TO DO:
In the listing below, the lines starting at the line with "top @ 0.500" and ending at the line with "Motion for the" are to be output verbatim. Images stay out of the copy.

DATA SHOWN:
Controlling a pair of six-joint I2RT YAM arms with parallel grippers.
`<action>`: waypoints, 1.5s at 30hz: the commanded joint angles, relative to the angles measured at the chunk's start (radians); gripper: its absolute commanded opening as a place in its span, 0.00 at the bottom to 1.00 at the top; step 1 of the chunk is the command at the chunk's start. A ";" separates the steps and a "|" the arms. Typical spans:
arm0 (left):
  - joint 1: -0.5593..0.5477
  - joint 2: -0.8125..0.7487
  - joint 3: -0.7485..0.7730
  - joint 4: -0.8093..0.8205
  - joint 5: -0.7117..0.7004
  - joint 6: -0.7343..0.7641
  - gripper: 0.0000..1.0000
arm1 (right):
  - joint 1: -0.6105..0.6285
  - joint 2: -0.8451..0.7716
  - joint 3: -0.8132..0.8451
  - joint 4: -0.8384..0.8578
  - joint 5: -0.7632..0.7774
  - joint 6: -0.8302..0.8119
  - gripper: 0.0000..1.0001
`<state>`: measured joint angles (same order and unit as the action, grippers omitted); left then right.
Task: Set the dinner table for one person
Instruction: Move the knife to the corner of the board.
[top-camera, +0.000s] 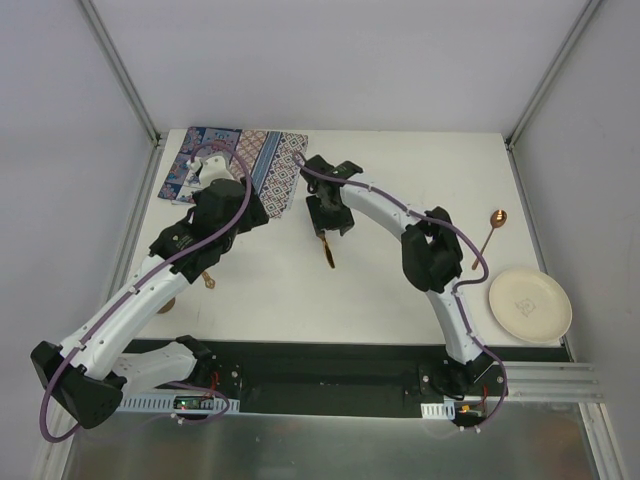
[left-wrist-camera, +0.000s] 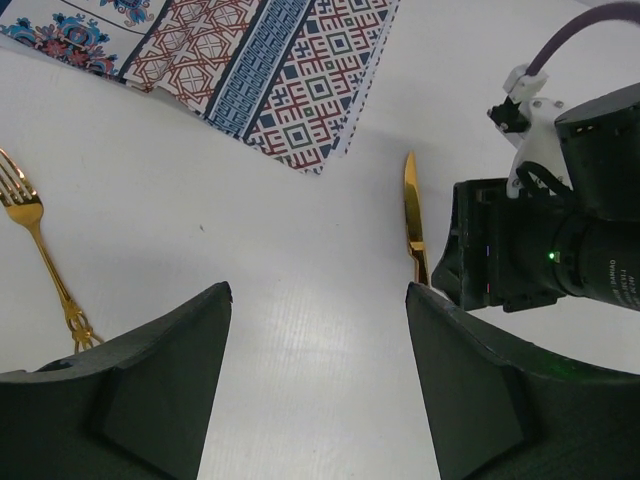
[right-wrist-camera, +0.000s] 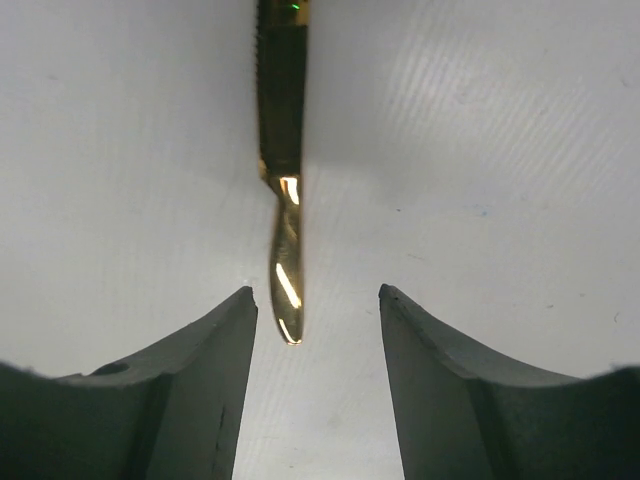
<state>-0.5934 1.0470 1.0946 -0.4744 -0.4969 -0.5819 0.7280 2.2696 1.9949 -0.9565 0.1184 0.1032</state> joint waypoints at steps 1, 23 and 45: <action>0.010 0.002 -0.012 0.030 0.011 0.025 0.70 | 0.033 0.036 0.108 -0.051 -0.031 0.026 0.56; 0.010 -0.030 -0.016 0.028 -0.008 0.045 0.71 | 0.031 0.082 0.048 0.050 -0.105 0.056 0.56; 0.010 -0.022 -0.019 0.029 0.001 0.073 0.74 | -0.033 0.093 -0.056 0.108 -0.137 0.081 0.33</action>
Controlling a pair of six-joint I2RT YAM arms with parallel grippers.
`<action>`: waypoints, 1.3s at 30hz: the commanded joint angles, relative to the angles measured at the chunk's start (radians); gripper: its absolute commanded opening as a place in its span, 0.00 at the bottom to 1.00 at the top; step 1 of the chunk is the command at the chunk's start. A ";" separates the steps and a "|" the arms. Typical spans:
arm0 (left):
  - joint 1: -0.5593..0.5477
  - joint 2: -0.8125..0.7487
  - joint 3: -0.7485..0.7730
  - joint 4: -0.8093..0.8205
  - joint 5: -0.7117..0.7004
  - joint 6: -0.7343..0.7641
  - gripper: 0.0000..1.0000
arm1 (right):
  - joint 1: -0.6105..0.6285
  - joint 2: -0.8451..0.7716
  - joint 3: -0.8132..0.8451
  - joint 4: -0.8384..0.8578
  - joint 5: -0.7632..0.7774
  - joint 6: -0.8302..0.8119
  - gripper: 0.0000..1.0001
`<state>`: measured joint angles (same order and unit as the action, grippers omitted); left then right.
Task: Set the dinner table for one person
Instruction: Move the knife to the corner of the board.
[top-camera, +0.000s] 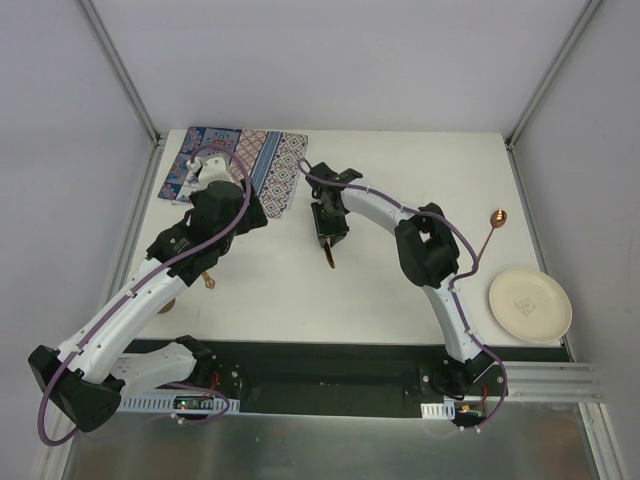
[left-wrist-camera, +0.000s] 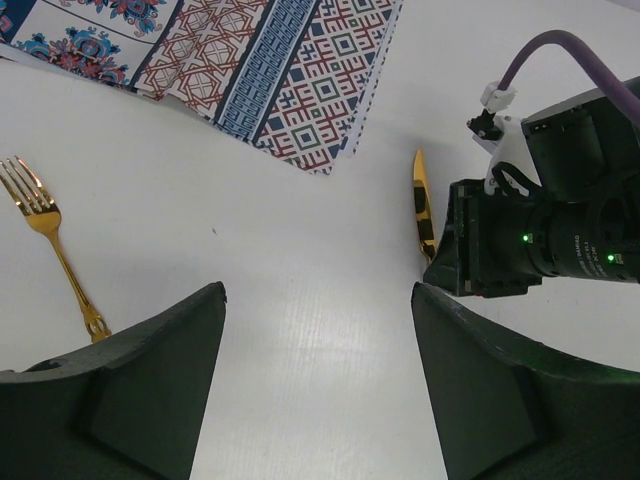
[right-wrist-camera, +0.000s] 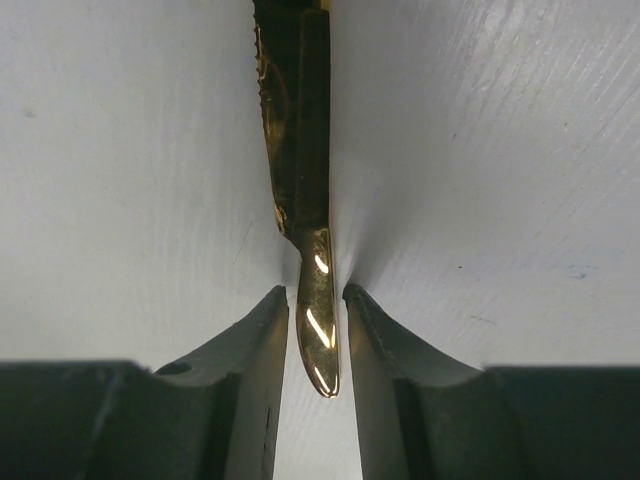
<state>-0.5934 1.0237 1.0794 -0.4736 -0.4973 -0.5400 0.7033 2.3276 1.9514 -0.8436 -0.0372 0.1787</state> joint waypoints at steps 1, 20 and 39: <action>0.010 -0.001 -0.004 0.027 0.003 0.031 0.74 | -0.008 0.038 -0.011 -0.009 0.025 0.008 0.32; 0.010 -0.002 -0.021 0.029 0.040 0.018 0.75 | -0.013 0.075 0.018 -0.064 0.100 0.051 0.01; 0.010 0.013 -0.015 0.027 0.034 0.026 0.75 | -0.255 -0.056 -0.124 0.018 0.121 0.065 0.01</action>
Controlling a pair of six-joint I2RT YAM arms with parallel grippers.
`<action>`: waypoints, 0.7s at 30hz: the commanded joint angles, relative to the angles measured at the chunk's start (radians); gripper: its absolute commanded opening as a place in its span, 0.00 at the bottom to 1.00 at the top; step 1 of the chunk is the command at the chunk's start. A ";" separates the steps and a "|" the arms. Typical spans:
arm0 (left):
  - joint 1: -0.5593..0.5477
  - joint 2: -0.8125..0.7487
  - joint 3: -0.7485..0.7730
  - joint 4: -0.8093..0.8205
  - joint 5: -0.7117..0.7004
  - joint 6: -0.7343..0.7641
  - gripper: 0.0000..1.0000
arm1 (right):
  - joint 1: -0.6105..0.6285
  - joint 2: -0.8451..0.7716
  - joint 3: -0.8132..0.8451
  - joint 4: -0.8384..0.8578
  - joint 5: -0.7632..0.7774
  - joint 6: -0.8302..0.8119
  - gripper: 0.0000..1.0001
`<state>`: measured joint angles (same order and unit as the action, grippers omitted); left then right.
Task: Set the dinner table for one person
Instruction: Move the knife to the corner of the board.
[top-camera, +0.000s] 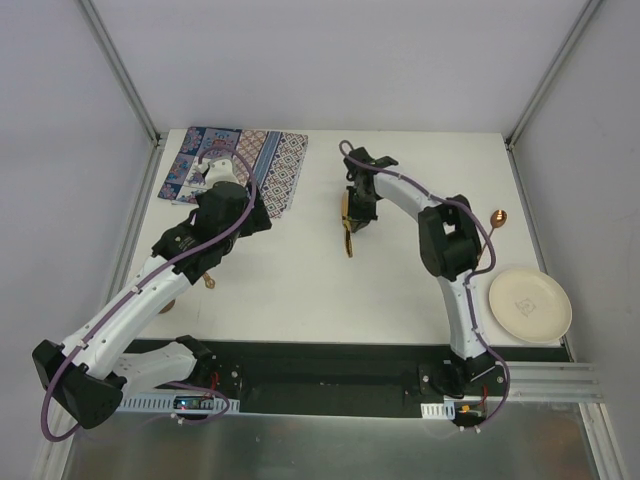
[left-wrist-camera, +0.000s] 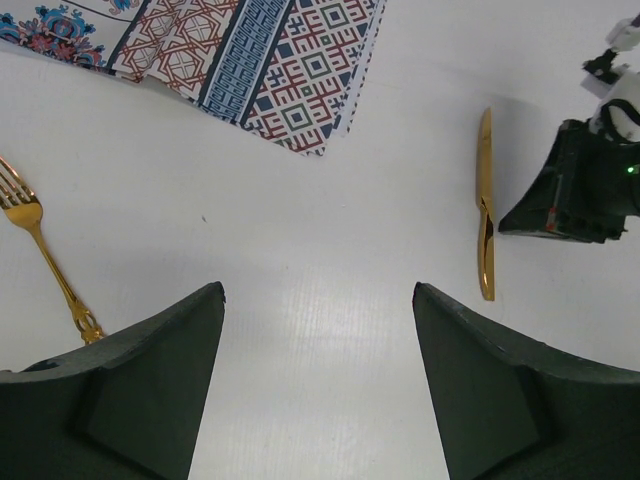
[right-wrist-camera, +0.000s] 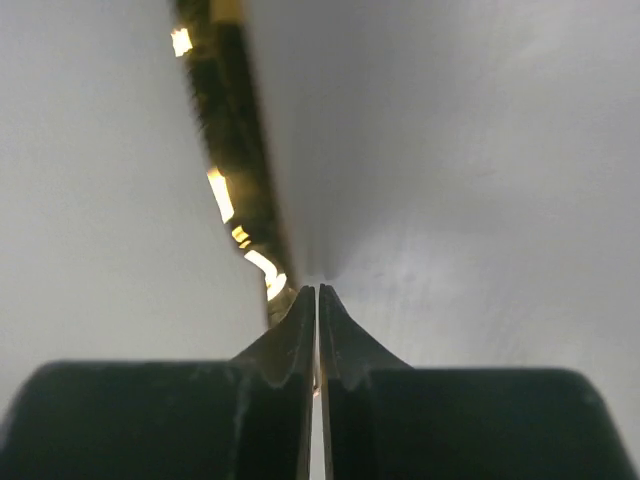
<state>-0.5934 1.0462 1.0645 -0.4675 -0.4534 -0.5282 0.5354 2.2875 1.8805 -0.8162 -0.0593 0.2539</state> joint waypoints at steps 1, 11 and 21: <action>0.010 -0.009 0.000 0.021 -0.011 0.016 0.75 | -0.100 -0.022 -0.058 -0.008 0.147 -0.010 0.01; 0.010 -0.009 -0.001 0.021 -0.008 0.016 0.75 | -0.221 -0.086 -0.107 0.018 0.176 -0.005 0.01; 0.010 0.029 -0.008 0.021 0.004 0.011 0.75 | -0.100 -0.097 0.000 -0.043 0.147 -0.030 0.33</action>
<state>-0.5938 1.0603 1.0641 -0.4667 -0.4530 -0.5278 0.3523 2.2322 1.8118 -0.8024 0.0834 0.2443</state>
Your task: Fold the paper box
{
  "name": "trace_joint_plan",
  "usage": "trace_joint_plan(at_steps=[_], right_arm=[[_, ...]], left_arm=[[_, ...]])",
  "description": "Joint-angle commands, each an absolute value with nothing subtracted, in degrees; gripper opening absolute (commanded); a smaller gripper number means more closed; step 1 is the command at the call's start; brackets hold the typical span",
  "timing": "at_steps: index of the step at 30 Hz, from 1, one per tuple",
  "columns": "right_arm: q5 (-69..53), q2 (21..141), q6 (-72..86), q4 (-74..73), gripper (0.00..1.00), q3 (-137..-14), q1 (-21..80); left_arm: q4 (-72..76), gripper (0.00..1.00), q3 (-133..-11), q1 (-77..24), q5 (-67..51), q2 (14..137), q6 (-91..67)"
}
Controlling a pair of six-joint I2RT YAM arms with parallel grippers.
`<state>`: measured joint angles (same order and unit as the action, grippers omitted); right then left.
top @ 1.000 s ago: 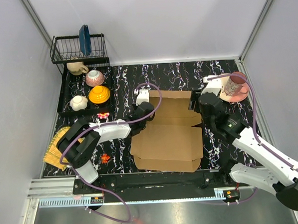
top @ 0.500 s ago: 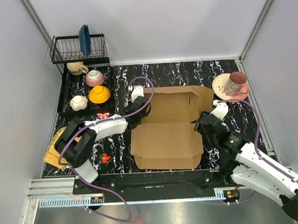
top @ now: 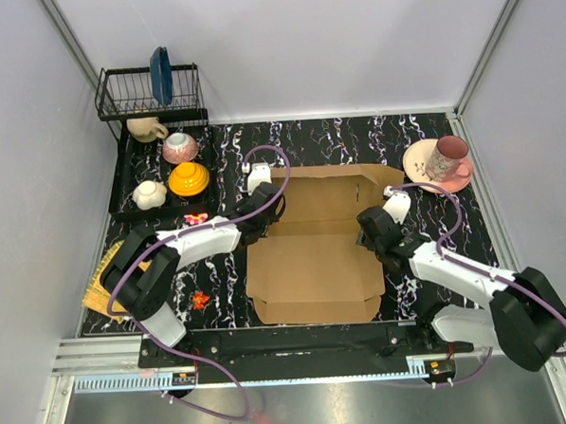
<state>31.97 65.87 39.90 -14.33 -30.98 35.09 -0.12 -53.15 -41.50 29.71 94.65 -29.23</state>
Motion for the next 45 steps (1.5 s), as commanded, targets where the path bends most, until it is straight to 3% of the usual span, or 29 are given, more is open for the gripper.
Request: trace_joint_plan(at_steps=[1,8,13,25,28,30,33,36,42,45], right_arm=[[32.00,70.03,39.11,-6.86,0.60,-33.31,32.87],[30.50,69.87,37.97,1.75,0.50,-31.82,31.38],[28.22,73.20,36.48,5.08,0.48,-32.52,30.76],[14.35,77.78,35.07,17.48,0.32,-30.41,30.85],[10.91,79.53,34.02,17.23,0.37,-31.11,30.85],[11.25,79.28,33.58,15.04,0.48,-32.08,30.85],[13.79,73.23,33.05,11.61,0.61,-31.64,30.76],[15.64,63.66,30.69,3.80,0.67,-33.92,30.85],[21.61,46.69,25.32,-13.78,0.70,-40.95,30.85],[31.87,43.86,23.65,-19.32,0.67,-42.80,30.76]], left_arm=[[-9.31,0.00,-53.26,-41.22,26.63,95.71,-29.01],[-10.28,0.00,-54.23,-41.13,25.93,96.50,-27.42],[-10.20,0.00,-54.41,-41.22,24.87,96.86,-27.51],[-9.84,0.00,-54.41,-41.22,24.17,97.38,-27.51],[-9.76,0.00,-54.49,-41.22,23.91,97.82,-27.77],[-9.76,0.00,-54.58,-41.22,23.99,98.17,-27.86],[-9.84,0.00,-54.67,-41.13,23.82,98.26,-28.04],[-9.93,0.00,-54.76,-41.22,23.99,98.17,-27.95],[-10.02,0.00,-54.67,-40.96,24.43,97.74,-27.86],[-9.93,0.00,-54.58,-40.87,24.26,97.47,-28.12]])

REPLY:
top @ 0.500 s ago: 
top @ now: 
<state>31.97 65.87 39.90 -14.33 -30.98 35.09 -0.12 -53.15 -41.50 29.71 94.65 -29.23</state>
Motion for the next 45 steps (1.5 s), as commanded, targets where the path bends most, until it is straight to 3% of the usual span, or 29 are given, more is open for the gripper.

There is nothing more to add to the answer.